E por falar em gravação, sempre é bom ver imagens de Aracy de Almeida, considerada a maior interprete de Noel Rosa, com sua malandragem charmosa cantando algumas músicas do nosso grande protagonista. Mas as músicas de Noel citavam deliberadamente o bairro de Vila Isabel, em especial a fábrica de tecidos Confiança, que hoje, mesmo desativada, ainda mantém a proeminente chaminé, embora abrigue um supermercado. Mas o filme vai às imediações da fábrica e registra as casas operárias que ainda estão lá para nos fustigar a memória. Joana Nin conversa com moradoras antigas, que pegaram a época do bonde e da fábrica, como Dona Gesci Nunes. De repente, passado e presente se confundem, pois parece que estamos fazendo uma viagem no tempo, pois a arquitetura é bastante evocativa, assim como ver tantas vilas, esse tipo de arquitetura muito típica dos subúrbios cariocas.

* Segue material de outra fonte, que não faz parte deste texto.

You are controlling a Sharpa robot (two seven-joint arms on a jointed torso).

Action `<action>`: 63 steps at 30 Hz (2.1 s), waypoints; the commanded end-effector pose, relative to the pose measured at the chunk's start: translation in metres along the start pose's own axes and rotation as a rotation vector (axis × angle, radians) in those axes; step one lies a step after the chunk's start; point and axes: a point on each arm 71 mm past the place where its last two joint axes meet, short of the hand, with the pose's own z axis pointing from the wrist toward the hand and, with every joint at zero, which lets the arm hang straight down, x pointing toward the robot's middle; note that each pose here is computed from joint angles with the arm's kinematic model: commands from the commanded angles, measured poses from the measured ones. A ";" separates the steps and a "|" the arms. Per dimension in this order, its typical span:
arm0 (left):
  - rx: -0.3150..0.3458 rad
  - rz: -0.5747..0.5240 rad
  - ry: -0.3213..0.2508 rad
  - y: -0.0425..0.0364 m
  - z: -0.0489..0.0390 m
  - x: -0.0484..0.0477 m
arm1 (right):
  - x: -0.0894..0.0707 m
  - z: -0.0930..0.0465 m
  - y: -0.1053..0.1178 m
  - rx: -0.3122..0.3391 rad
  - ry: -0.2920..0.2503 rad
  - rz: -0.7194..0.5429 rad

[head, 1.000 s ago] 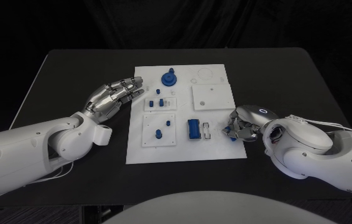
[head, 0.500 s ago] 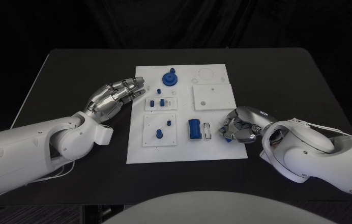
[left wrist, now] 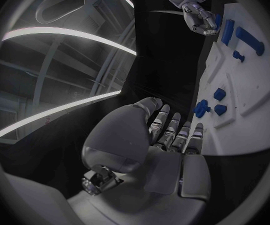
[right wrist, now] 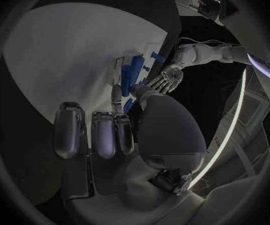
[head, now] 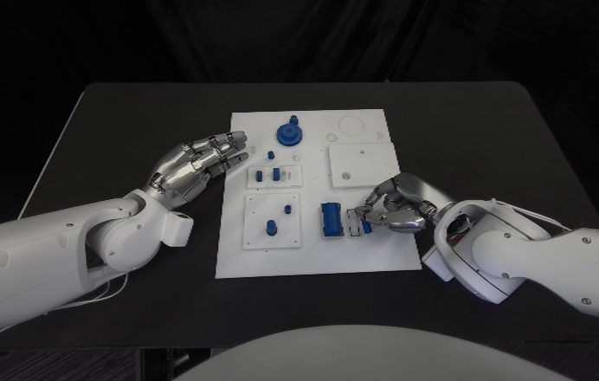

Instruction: Assemble the parts on the task board

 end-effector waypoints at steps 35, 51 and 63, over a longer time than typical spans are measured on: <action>-0.008 -0.015 0.026 0.0026 0.0023 0.0023 | 0.011 0.015 -0.001 0.038 0.041 -0.095; -0.016 -0.017 0.029 0.0040 0.0026 0.0019 | 0.012 0.016 -0.002 0.055 0.053 -0.132; -0.019 -0.020 0.028 0.0049 0.0013 0.0015 | 0.005 0.010 -0.002 0.016 0.005 -0.120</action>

A flagrante contemporaneidade de Noel Rosa - Um Espírito Circulante é sentida em várias cenas, como a que Euzi Borges, uma militante negra e feminista, junto com suas amigas de umbanda e outras conversas, chegam para numa mesa de um bar, bem em frente ao Morro dos Macacos e ao lado da entrada do túnel que leva o nome de Noel, discutirem sobre o significado histórico das músicas de Noel, o quanto ele em Feitiço da Vila renega a macumba e a negritude que ele mesmo tanto se influenciou. São as contradições que precisam ser repensadas à luz da contemporaneidade. E isso não significa um cancelamento, mas uma nova contextualização cultural de uma obra, que tem um valor estupendo, pela qualidade mesmo da música de Noel. Como o grupo de Euzi diz, enaltecer o Noel bagaceiro, ladrão das garrafas de leite e que pulava de bar em bar numa boemia infinda, um tipo de espírito circulante acolhido pelos pretos de Vila Isabel.
Noel Rosa - Um Espírito Circulante me fascinou pelo risco de falar de um poeta de peso tendo o presente como referência de diálogo. Se o mundo branco de hoje prefere ver Noel como um roqueiro de seu tempo, afundado na criação de suas músicas, nas drogas e na boemia inclemente, um tipo de rebelde como diz Edu Krieger em seu depoimento. Já os pretos, ou mais precisamente as pretas, preferem colocá-lo em perspectiva mais crítica, embora reconhecendo o valor e o que o compositor realizou pelo bairro com sua circulação nas periferias dele e dos bairros vizinhos, como as incursões que fazia pela Mangueira de Cartola. Essa tensão está no documentário e é ela que o faz internamente dinâmico, sem esquecer o quanto fica irrefreável a nossa paixão assim que ouvimos qualquer música desse artista que mesmo tendo morrido aos 26 anos, produziu umas das maiores pérolas de nosso cancioneiro popular. E a imagem final de Edgar Duvivier tocando clarinete livremente pela Boulevard 28 de Setembro, não deixa dúvidas sobre a força da música de Noel Rosa. Esse passeio musical acontece como se ele estivesse lendo as partituras da belíssima calçada de pedras portuguesas e vem ratificar que a magia de Noel está incrustada em cada esquina de Vila Isabel.